Visualization of moment tensor solutions

The moment tensor solutions are presented in this website in a uniform way. The uncertainties of the various source parameters are illustrated as described below (see the figure):

Focal mechanism

Beach ball representation of the deviatoric part of the best focal mechanism (shaded area: compression; open area: dilatation). The posterior probability distribution (PPD) of the P (red) and T (blue) principal axes are also shown on top of the beach ball. Equal area projection of lower hemisphere is used.

Moment tensor (MT vector)

The method of Riedesel & Jordan (1989) is employed to display the moment tensor solution. The principal vectors (e₁, e₂, e₃) of a moment tensor define the tension (T), neutral (N) and compression (P) axes, whereas the principal values (λ₁, λ₂, λ₃) give their magnitudes.

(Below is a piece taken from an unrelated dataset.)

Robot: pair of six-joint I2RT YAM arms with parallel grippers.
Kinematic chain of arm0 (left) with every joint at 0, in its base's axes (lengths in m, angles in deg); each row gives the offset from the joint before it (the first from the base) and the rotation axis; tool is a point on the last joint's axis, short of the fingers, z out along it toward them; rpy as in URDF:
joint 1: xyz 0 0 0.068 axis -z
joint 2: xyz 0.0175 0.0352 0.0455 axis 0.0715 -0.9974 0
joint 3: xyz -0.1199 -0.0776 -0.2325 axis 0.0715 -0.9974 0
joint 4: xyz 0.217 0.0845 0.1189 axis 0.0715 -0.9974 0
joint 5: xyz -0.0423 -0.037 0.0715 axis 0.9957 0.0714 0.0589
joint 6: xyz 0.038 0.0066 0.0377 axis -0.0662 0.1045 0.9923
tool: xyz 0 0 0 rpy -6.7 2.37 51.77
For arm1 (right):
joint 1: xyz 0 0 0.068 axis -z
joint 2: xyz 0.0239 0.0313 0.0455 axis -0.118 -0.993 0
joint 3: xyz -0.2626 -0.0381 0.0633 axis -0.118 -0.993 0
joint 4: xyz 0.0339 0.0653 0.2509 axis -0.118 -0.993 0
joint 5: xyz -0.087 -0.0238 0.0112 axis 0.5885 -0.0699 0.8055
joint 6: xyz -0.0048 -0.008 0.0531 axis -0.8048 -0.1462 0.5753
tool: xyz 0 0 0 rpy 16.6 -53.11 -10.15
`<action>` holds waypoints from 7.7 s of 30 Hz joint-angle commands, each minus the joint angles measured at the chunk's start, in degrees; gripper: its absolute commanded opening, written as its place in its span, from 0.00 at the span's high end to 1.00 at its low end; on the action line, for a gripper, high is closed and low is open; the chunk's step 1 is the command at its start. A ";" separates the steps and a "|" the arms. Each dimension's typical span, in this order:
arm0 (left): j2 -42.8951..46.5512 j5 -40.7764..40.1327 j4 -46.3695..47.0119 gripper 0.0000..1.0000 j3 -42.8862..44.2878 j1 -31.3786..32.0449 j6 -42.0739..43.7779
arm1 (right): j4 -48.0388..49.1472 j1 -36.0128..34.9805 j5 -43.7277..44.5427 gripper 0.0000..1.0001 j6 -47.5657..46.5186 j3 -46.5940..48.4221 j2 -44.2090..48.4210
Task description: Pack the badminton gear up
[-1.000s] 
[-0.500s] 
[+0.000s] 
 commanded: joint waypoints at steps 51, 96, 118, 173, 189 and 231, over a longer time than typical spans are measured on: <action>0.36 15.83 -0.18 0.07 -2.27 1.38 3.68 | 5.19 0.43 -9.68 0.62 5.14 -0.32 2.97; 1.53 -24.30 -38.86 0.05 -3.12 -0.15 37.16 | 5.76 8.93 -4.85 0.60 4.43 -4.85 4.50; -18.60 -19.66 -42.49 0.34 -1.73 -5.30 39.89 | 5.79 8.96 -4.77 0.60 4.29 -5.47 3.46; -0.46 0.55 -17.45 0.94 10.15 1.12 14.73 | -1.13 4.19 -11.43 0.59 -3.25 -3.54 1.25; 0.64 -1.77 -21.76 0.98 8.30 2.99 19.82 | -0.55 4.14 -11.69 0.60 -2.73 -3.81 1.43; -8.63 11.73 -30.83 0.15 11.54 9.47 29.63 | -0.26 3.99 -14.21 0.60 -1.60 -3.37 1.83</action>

We adopt the convention of Sipkin (1993) that the P and T axes always point upwards and the principal axes form a right-handed coordinate system. In the principal axis system, various unit vectors can be constructed using various linear combinations of the principal vectors. The vector that describes a general source mechanism is m ∝ λ₁e₁+ λ₂e₂+ λ₃e₃, a double-couple (DC) source mechanism has the vector representation d ∝ e₁- e₃, the vector corresponding to a purely isotropic (ISO) source is the vector i ∝ e₁+ e₂+ e₃, and two possible CLVD vectors, l₁ ∝ e₁- 0.5e₂- 0.5e₃ and l₂ ∝ 0.5e₁+ 0.5e₂- e₃, can also be defined. The density plot (2D histogram) of the m vector, together with the d, i and l_1,2 vectors corresponding to the best moment tensor solution are then plotted on the surface of the focal sphere (red: m vector; orange: d vector; green: l_1,2 vectors; blue: i vector. Triangles pointing downwards denote vectors on the lower hemisphere, whereas triangles pointing upwards represent vectors on the upper hemisphere). The great circle that connects the d and l_1,2 vectors on the unit sphere defines the subspace of deviatoric sources. The distribution of the density plot of m with respect to the d, i and l_1,2 vectors informs us on the statistical significance of the DC, ISO and CLVD components of the solution. In the above figure, for example, the maximum likelihood moment tensor m is almost identical to the d vector and the CLVD and ISO components have no statistical significance.

Equal area projection of lower hemisphere is used.

References

• Riedesel M.A. & Jordan T.H. 1989: Display and assessment of seismic moment tensors, Bull. Seism. Soc. Am. 79: 85-100.
• Sipkin S.A. 1993: Display and assessment of earthquake focal mechanisms by vector representation, Bull. Seism. Soc. Am. 83: 1871-1880.